Нен-Нуфер молча поклонилась верховному жрецу, припала губами к его руке и поспешила покинуть башню. Амени не унизит Пентаура, он простит его молча, как прощают великие люди, и вновь признает своим преемником. И всё равно на душе оставалось неспокойно и ночью не спалось, хотя мысли о царевиче не мучили её больше, она думала о пророчестве и молилась за фараона, прося Богов дать Тети силы достойно принять страшное известие. Пусть Маат во время утренней молитвы поделится с Его Святейшеством божественным спокойствием. Она просила и за Пентаура, и за Кекемура… И теперь в её молитвах появилось новое имя — Асенат.

Утром, не умывшись и не переодевшись, Нен-Нуфер бросилась к башне, чтобы проводить Пентаура за ворота, но жрец покинул храм с первым лучом солнца. Ему явно не спалось, и он тоже молился — не могут их молитвы оказаться бесполезными!

Нен-Нуфер не удержалась и тоже вышла за ворота храма, ноги сами несли её на рыночную площадь, но она вовремя одумалась и повернула обратно: без краски и украшений, с неуложенными волосами её легко принять за невольницу, а с ними на рынке порой обращались слишком дерзко. Она ускорила шаг и, стараясь остаться неприметной, поднимала голову лишь для того, чтобы не наткнуться на ослов, тянущих на рынок гружёные товарами телеги. И всё равно её ухватили за руку. Она попыталась вырваться, да куда там!

— Я с трудом признал тебя, госпожа!

Она подняла голову и чуть не ахнула: перед ней стоял Рамери.

— У меня для тебя доброе известие. Я хотел сообщить его ещё вчера, но меня вновь не впустили в храм — Кекемур вернулся во дворец.

Глаза Нен-Нуфер вспыхнули — царевич поговорил с братом!

— И это не всё. Он получил кнут из рук фараона. Нет, ты не понимаешь, — спешно добавил юноша, заметив рассеянный взгляд Нен-Нуфер. — Это личный кнут фараона, это высокая награда, и я уверен, что не будь Кекемур таким упрямым, Его Святейшество сделал бы его начальником. Прости меня, госпожа, но я рассказал Кекемуру, что ты просила за него… Я не смог сдержать своей радости! Прости меня! Поэтому он взял от фараона лишь кнут, но отказался от повышения.

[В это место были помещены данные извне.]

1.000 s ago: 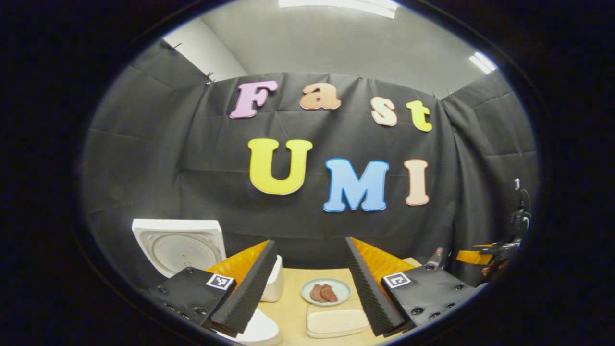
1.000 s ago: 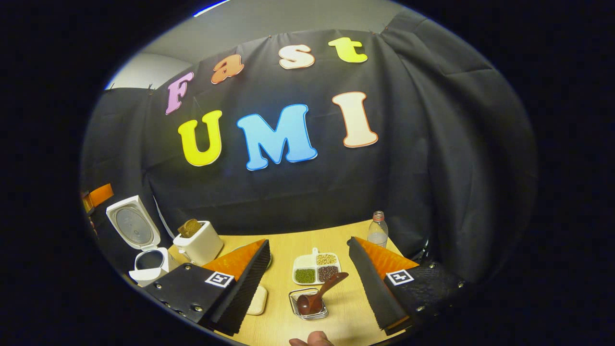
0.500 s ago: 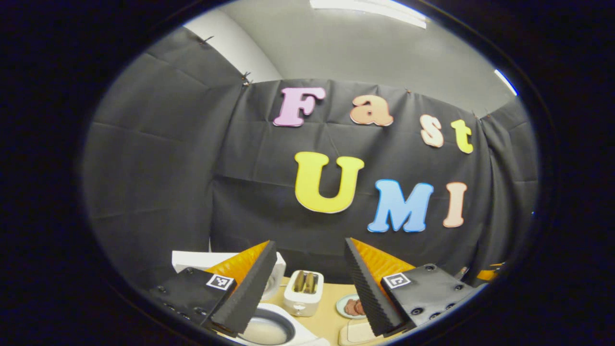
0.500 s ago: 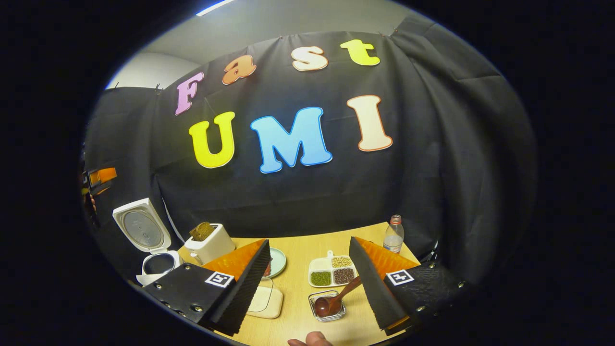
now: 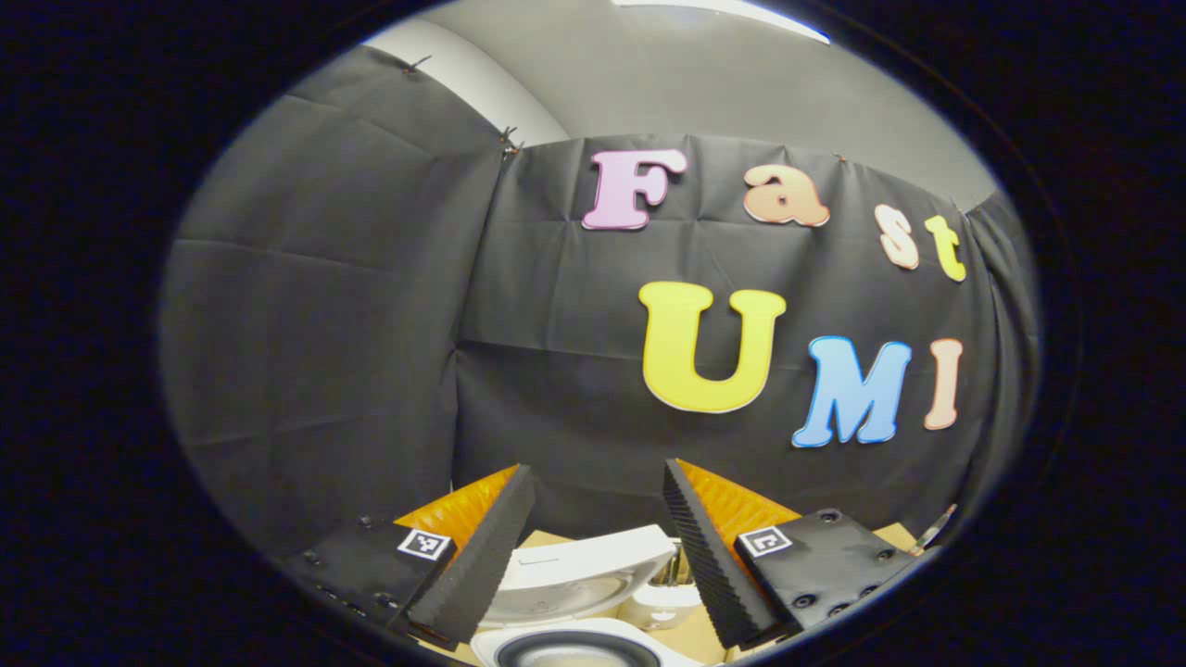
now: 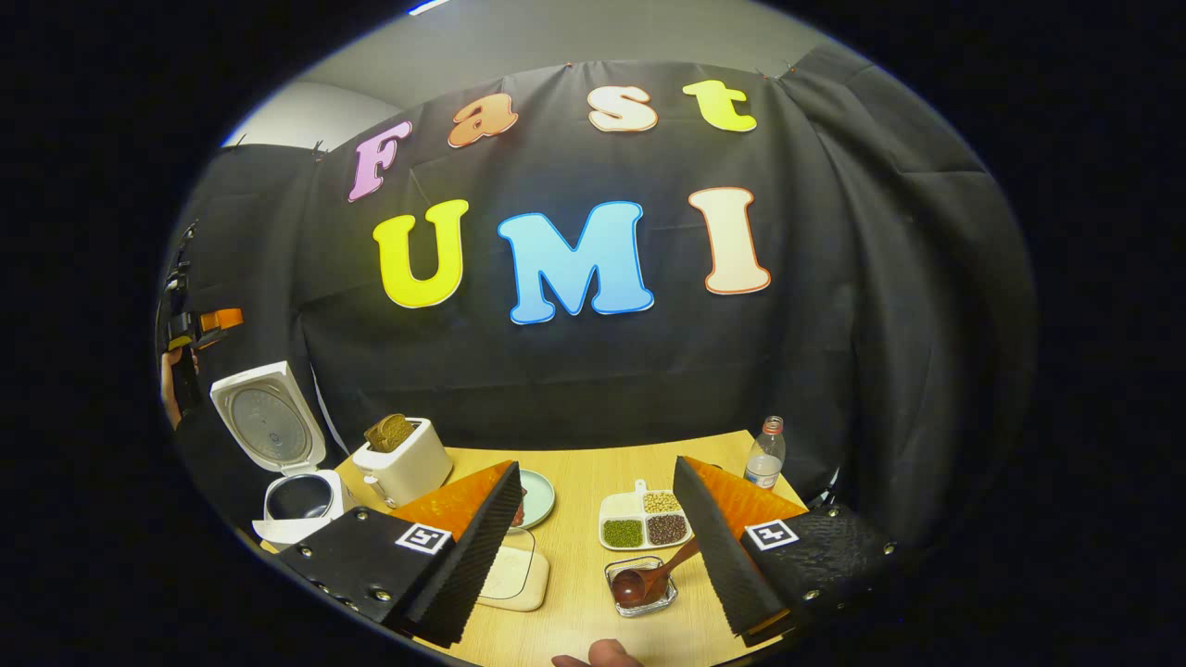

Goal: Close the left gripper, press the button to open the rice cooker; take a wooden spoon from the chopstick holder with the right hand, scoop a spoonful of rice and pour it into the rice cooker, then put the wooden spoon back into the chopstick holder.

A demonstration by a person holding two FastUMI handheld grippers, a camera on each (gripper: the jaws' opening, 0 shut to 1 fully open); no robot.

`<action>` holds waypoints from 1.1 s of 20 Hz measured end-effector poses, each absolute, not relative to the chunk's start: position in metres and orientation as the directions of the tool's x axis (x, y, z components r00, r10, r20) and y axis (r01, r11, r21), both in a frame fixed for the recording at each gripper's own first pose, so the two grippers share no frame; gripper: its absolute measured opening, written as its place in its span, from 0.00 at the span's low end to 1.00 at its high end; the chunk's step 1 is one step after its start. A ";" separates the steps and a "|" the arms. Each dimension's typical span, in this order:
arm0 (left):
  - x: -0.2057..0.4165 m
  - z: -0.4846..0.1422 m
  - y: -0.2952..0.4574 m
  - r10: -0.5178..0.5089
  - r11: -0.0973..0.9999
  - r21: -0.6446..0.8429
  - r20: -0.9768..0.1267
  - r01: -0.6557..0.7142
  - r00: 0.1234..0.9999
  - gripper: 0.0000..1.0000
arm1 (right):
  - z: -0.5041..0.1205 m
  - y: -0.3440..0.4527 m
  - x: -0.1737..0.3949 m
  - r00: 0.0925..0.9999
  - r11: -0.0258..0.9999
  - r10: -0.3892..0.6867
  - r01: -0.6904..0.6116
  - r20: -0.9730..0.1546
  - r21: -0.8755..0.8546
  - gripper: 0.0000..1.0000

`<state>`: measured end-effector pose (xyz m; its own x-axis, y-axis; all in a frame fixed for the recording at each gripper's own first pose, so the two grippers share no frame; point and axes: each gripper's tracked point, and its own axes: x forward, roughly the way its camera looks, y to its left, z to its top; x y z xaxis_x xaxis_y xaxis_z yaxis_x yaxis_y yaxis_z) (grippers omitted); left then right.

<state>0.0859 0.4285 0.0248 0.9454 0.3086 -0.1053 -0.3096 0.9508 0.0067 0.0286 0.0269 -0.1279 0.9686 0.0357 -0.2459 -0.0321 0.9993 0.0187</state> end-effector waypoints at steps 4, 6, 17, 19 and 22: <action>0.110 -0.006 0.463 0.349 0.934 -0.023 -0.157 -0.357 0.924 0.97 | -0.130 0.028 0.028 0.967 1.000 0.014 -0.011 -0.255 0.013 0.99; 0.119 -0.016 0.471 0.361 0.931 0.000 -0.167 -0.366 0.917 0.96 | -0.131 0.027 0.030 0.966 1.000 0.007 -0.005 -0.257 0.009 1.00; 0.100 -0.055 0.454 0.418 0.908 0.108 -0.195 -0.405 0.887 0.98 | -0.134 0.049 0.047 0.957 0.995 0.090 -0.075 -0.277 0.064 1.00; 0.089 -0.057 0.447 0.426 0.905 0.093 -0.185 -0.415 0.886 0.96 | -0.131 0.053 0.049 0.955 0.993 0.114 -0.103 -0.272 0.055 1.00; 0.072 -0.061 0.431 0.440 0.898 0.084 -0.172 -0.432 0.881 0.96 | -0.125 0.052 0.049 0.956 0.991 0.136 -0.127 -0.261 0.050 1.00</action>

Нен-Нуфер опустила глаза. Как же прав Пентаур, что лично отправился к фараону. Люди не умеют хранить тайны. Хотя имеет ли она право злиться на Рамери, она не просила его молчать… О, как же горд Кекемур! И как бесстрашен, ибо кто смеет отказываться от подарков фараона… Она прикрыла глаза — до храма оставалось меньше ста шагов, но что-то влекло её прочь от храмовой аллеи. Она ухватилась за локоть Рамери, и стражник подхватил её под руку, решив, что она оступилась.

— Я пойду с вами, — сказала Нен-Нуфер.

Да, она дойдёт под их охраной до полей, а там уже спокойно отправится к гробнице фараона Менеса. Вновь с пустыми руками, зато с полным благодарности сердцем. Она станет благодарить его за обоих сыновей, и для каждого попросит заступничества. Особенно за фараона — Пентаур уже, небось, передал написанный ею папирус. Пусть он сгорел на пламени, но на сердце успел оставить кровоточащую рану. Она станет молиться, и пусть Боги пошлют ей хоть часть боли Его Святейшества — она примет её с радостью за всё то, что он сделал для неё, ни разу не видя… Нет, он видел её. Она танцевала для него и, быть может, его взгляд дал ей силы не оступиться в своём первом танце.